*** Opening Stored data ***

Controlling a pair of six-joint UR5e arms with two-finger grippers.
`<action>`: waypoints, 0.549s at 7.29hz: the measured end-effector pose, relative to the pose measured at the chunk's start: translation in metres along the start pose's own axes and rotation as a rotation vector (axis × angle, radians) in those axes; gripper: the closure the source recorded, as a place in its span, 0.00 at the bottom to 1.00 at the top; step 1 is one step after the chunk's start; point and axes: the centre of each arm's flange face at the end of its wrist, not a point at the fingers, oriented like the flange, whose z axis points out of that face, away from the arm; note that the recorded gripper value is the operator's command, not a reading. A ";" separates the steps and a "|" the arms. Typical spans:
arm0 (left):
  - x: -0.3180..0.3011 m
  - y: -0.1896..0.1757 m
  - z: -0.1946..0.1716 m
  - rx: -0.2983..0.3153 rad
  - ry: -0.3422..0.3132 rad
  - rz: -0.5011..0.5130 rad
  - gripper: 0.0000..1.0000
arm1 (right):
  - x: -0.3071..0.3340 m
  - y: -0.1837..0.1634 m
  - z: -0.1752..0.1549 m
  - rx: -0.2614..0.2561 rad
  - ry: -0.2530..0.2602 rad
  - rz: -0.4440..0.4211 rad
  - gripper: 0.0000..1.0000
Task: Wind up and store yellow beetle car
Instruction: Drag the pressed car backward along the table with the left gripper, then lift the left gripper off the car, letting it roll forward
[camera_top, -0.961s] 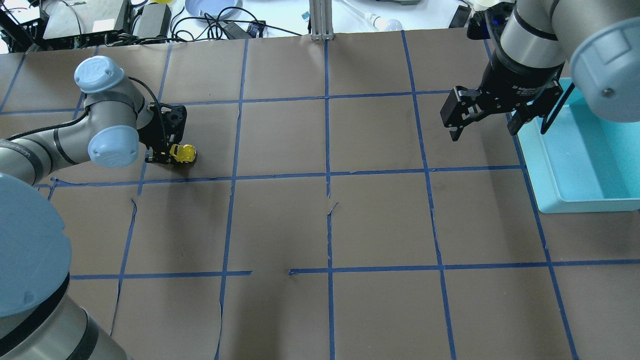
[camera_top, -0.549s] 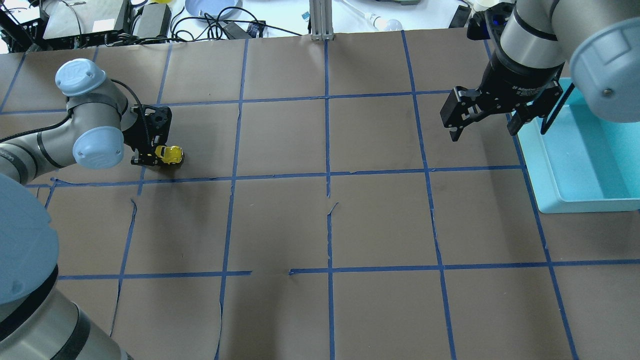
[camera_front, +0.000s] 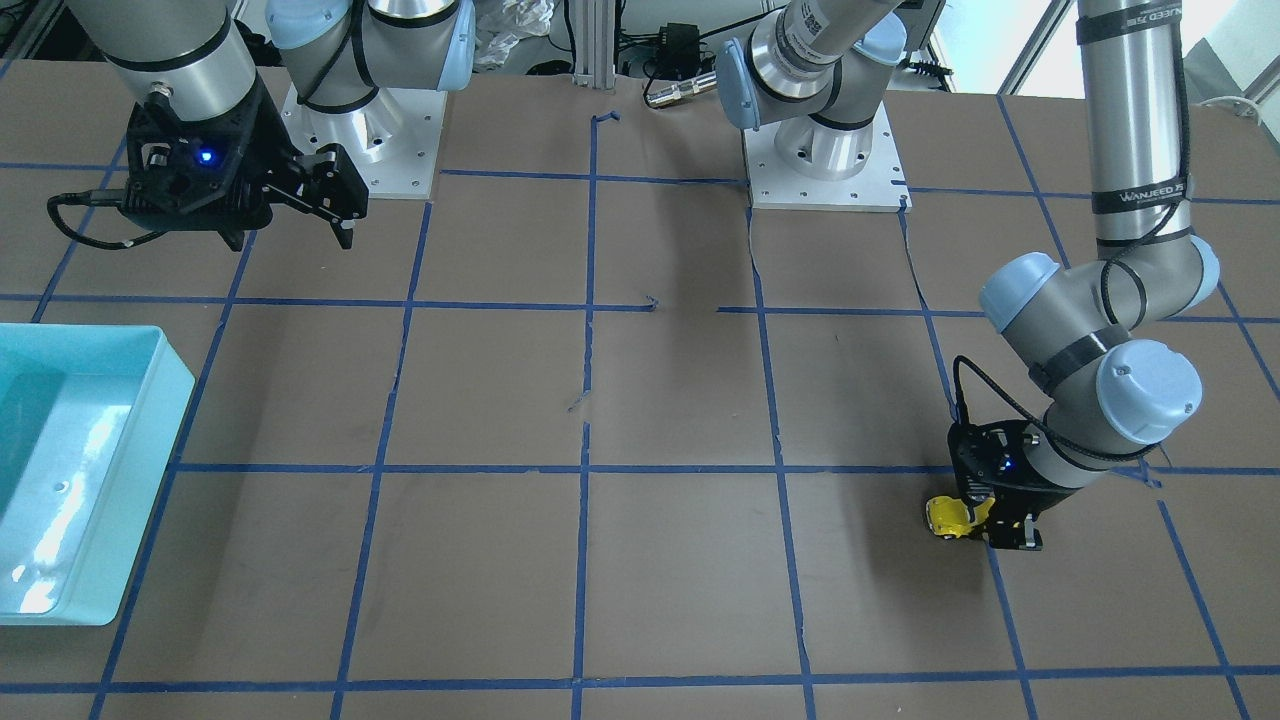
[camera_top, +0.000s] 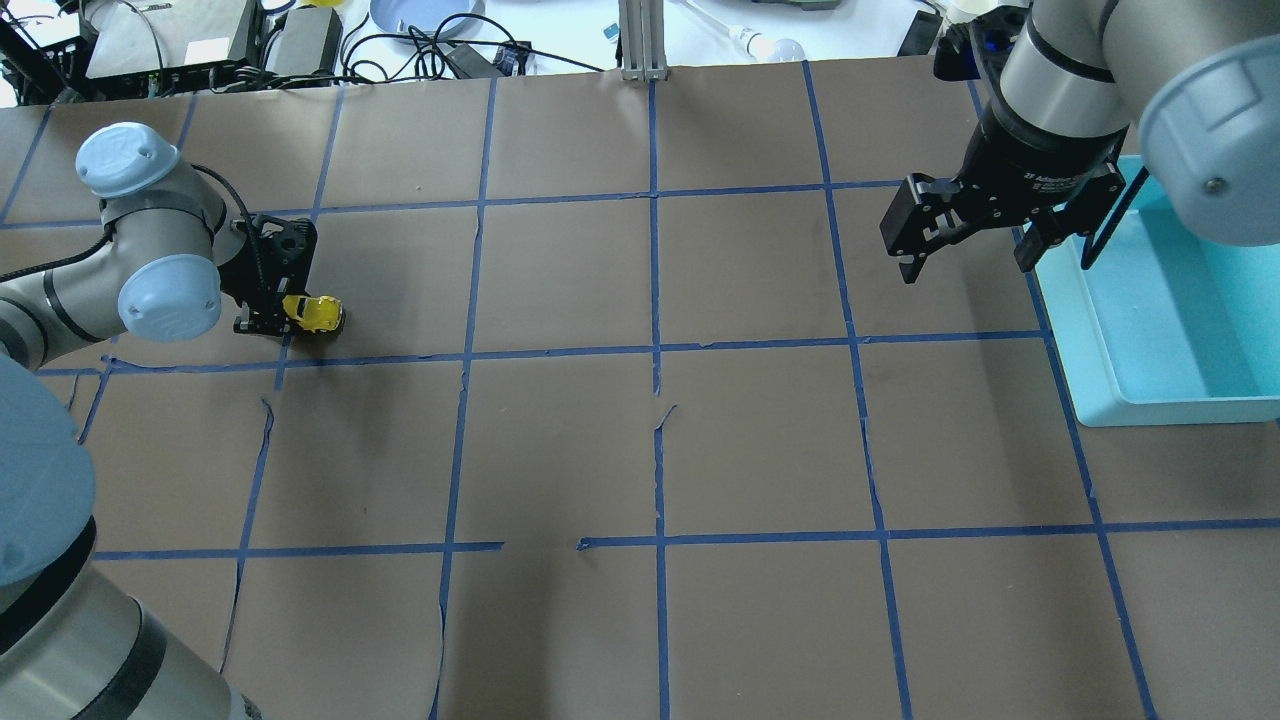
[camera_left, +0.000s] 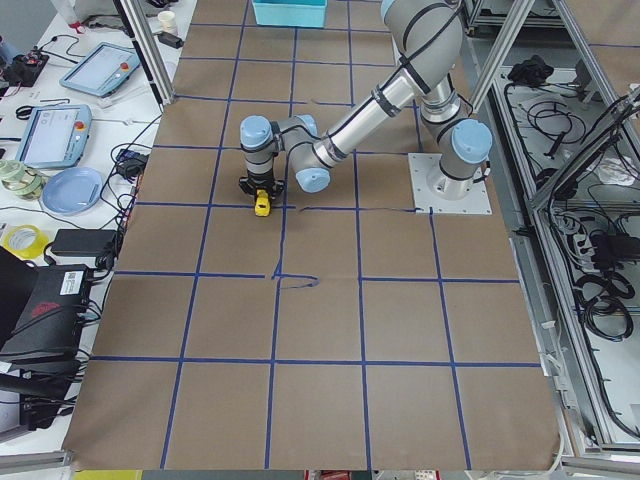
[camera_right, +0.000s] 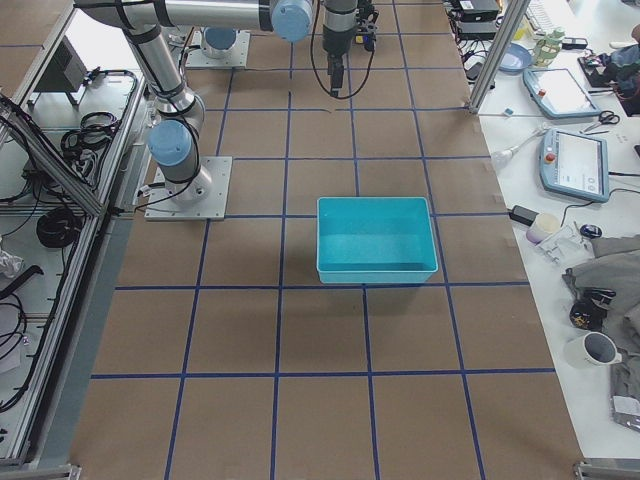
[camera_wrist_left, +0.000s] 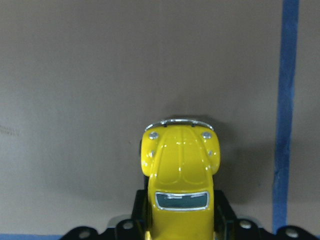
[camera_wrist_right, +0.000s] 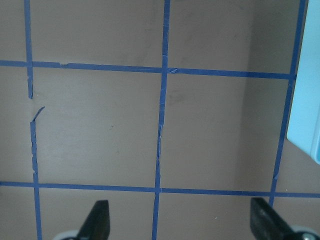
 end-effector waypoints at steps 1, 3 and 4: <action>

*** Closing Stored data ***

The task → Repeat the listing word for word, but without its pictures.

Result →
Controlling a pair of six-joint UR5e arms with two-finger grippers.
`<action>`: waypoints, 0.549s at 7.29hz: the measured end-effector pose, relative to the pose measured at the chunk's start: translation in metres along the start pose's own axes and rotation as a rotation vector (axis × angle, radians) in those axes; gripper: the closure the source recorded, as a place in its span, 0.00 at the bottom to 1.00 at the top; step 1 is one step after the chunk's start; point and axes: the centre of each arm's flange face at the end of its wrist, not a point at the fingers, oriented like the flange, whose z axis points out of that face, away from the arm; note that the recorded gripper value is the operator's command, not a reading. A ";" separates the steps and a "|" the arms. Typical spans:
arm0 (left):
  - x: -0.3180..0.3011 m
  - y: -0.1896..0.1757 m
  - z: -0.1946..0.1716 m
  - rx: -0.2983..0.3153 rad
  - ry: -0.3422..0.3132 rad
  - rz: -0.5011..0.5130 rad
  - gripper: 0.0000..1.0000
arm1 (right):
  - x: -0.3071..0.3340 m
  - y: -0.1837..0.1634 m
  - z: -0.1752..0.1549 m
  - rx: -0.2614..0.2561 rad
  - ry: -0.2530..0.2602 rad
  - rz: -0.4440..0.4211 rad
  - gripper: 0.0000..1.0000
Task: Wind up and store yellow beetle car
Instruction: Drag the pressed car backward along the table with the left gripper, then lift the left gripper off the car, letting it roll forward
[camera_top, -0.961s] 
[camera_top, -0.549s] 
[camera_front, +0.000s] 
[camera_top, +0.000s] 
[camera_left, +0.000s] 
[camera_right, +0.000s] 
[camera_wrist_left, +0.000s] 
[camera_wrist_right, +0.000s] 
 end-effector waypoints at steps 1, 3 and 4: <action>

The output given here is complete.